Accompany, don’t argue: a personal reflection as we approach election day

By Br Mark O'Connor FMS, 19 May 2022
Pope Francis with youth. Image: Shutterstock.

 

A personal reflection as we approach Election Day

As the People of God journey through history, they encounter all sorts of challenges.

Currently, one challenge we Australians all face, is to properly form our consciences, as we prepare to vote.

These days pundits abound, who are essentially ‘shouting’ at our politicians and even their fellow Catholics.

The ‘end’ they are trying to achieve about some particular issue, may be laudable, but their tone of voice is just all wrong.

When I read such commentary, I always ask myself whether the author possesses a truly ‘Catholic imagination’.

That is, are they capturing the genius of Catholicism, which is always ‘both/and’ and only rarely ‘either/or’?

Or are they ‘culture warriors’ trying to ‘argue’ with others rather than ‘accompany’ them on the journey of love, faith and hope?
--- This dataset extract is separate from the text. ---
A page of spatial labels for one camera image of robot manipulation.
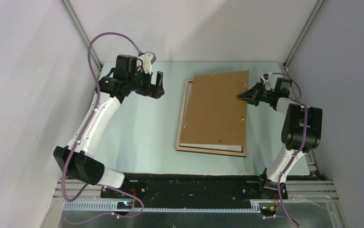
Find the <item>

For the context of many such so-called ‘controversial’ issues, centre around how we Catholics communicate to others who disagree with us in a pluralist society. That means we cannot mandate our Catholic views, we must persuade.

It is true, that there are times when prophetic voices do need to speak out boldly and denounce injustice and mistakes within and without the Church.

But prophets do not just denounce, they also energise and affirm the presence of the Holy Spirit everywhere. And the Holy Spirit speaks not just in the Church, but in the authentic yearnings and desires of all women and men of goodwill.

And very clearly, the Holy Spirit is telling us Catholics, that our first priority is to speak words of hope to our fellow Australians. That’s the essence of our baptismal vocation and mission!

In all these pastoral matters of the common good, where faith, politics and culture intersect, let’s remember the wisdom of  ‘Good’ Pope John – St. John XXIII.

Papa Giovanni was a fine historian and trenchant observer of human nature, who wryly observed on 11 October 1962, in his Opening Speech of the Second Vatican Council that:

“In the daily exercise of our pastoral office, we sometimes have to listen, much to our regret, to voices of persons who, though burning with zeal, are not endowed with too much sense of discretion or measure. In these modern times they can see nothing but prevarication and ruin. They say that our era, in comparison with past eras, is getting worse, and they behave as though they had learned nothing from history, which is, none the less, the teacher of life … We feel we must disagree with those prophets of doom, who are always forecasting disaster, as though the end of the world were at hand.”

Yes, we are certainly living through a crisis of culture and politics. But too often ideas and theories can be a monologue delivered with no ’emotional intelligence’ at all. They are simply used to hide agendas that have more to do with people’s personality structure, wounds and deeper resentments, than anything to do with Gospel truth.

When we Catholics do speak, especially about political issues and voting, let’s make sure we do it with gentleness, sensitivity and that above all, we communicate hope. 

In 2022, let’s heed Pope Francis’s advice and personal witness: to ‘accompany, don’t argue’, as we decide our future at the ballot box.

Br Mark O’Connor FMS is the Vicar for Communications in the Diocese of Parramatta.